Soilless root substrates (substrates) are commonly used in the production of containerized greenhouse and nursery crops (Bunt, 1988; Nelson, 2003). Substrates are formulated from various organic and inorganic components to provide suitable physical and chemical properties as required by the specific crop and cultural conditions (Bunt, 1988). One of the most common materials used in the formulation of substrates is sphagnum peat (peat). However, environmental concerns (Barkham, 1993; Buckland, 1993; Robertson, 1993) in the European Union and cost in markets such as Japan that are far from commercial sphagnum peat sources have generated significant interest in the development of new substrate components that could serve as alternatives to peat used in substrates. Additionally, an increased emphasis on sustainability has increased interest in finding uses for agricultural and municipal byproducts and one of the potential areas in which such byproducts might be used is as horticultural substrate components.

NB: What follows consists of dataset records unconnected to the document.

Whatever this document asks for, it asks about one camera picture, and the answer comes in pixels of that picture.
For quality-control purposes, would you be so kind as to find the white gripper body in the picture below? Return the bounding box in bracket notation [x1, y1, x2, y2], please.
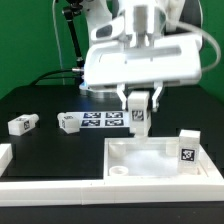
[84, 34, 202, 88]

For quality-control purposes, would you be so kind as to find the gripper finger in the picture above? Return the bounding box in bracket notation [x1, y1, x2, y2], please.
[116, 84, 127, 111]
[152, 82, 164, 112]

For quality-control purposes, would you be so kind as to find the white square table top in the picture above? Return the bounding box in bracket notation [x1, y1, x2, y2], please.
[103, 137, 216, 179]

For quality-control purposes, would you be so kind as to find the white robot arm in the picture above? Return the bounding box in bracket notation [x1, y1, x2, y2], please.
[84, 0, 202, 109]

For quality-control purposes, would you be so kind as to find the printed marker sheet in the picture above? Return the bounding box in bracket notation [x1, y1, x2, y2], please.
[63, 110, 132, 128]

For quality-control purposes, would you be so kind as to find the white U-shaped fence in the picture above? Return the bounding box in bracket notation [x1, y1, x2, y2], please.
[0, 138, 224, 207]

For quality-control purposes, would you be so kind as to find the grey hanging cable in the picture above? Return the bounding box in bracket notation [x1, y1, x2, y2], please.
[166, 19, 222, 74]

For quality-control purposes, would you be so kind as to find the black cable at base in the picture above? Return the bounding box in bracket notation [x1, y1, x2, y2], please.
[29, 66, 84, 87]

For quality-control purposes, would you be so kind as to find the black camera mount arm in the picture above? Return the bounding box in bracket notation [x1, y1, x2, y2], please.
[62, 0, 84, 67]

Most research on the development of alternatives to peat in substrates has been focused on agricultural, industrial, and municipal waste products. Among these products were coconut coir (Evans and Stamps, 1996), cotton gin waste (Wang, 1991), waste paper products (Chong and Cline, 1993), composted rice hulls (Laiche and Nash, 1990), kenaf (Wang, 1994), composted yard waste (Beeson, 1996), ground feather fiber (Evans, 2004), ground pine tree wood (Jackson et al., 2008), and various composted animal manures (Tyler et al., 1993). Although some of these materials have been successfully used, some were not produced in large enough quantities to impact the market, some were too expensive for their intended use, some had a high degree of variability, and others had a high likelihood of containing contaminants such as metal fragments, glass, lead, and mercury.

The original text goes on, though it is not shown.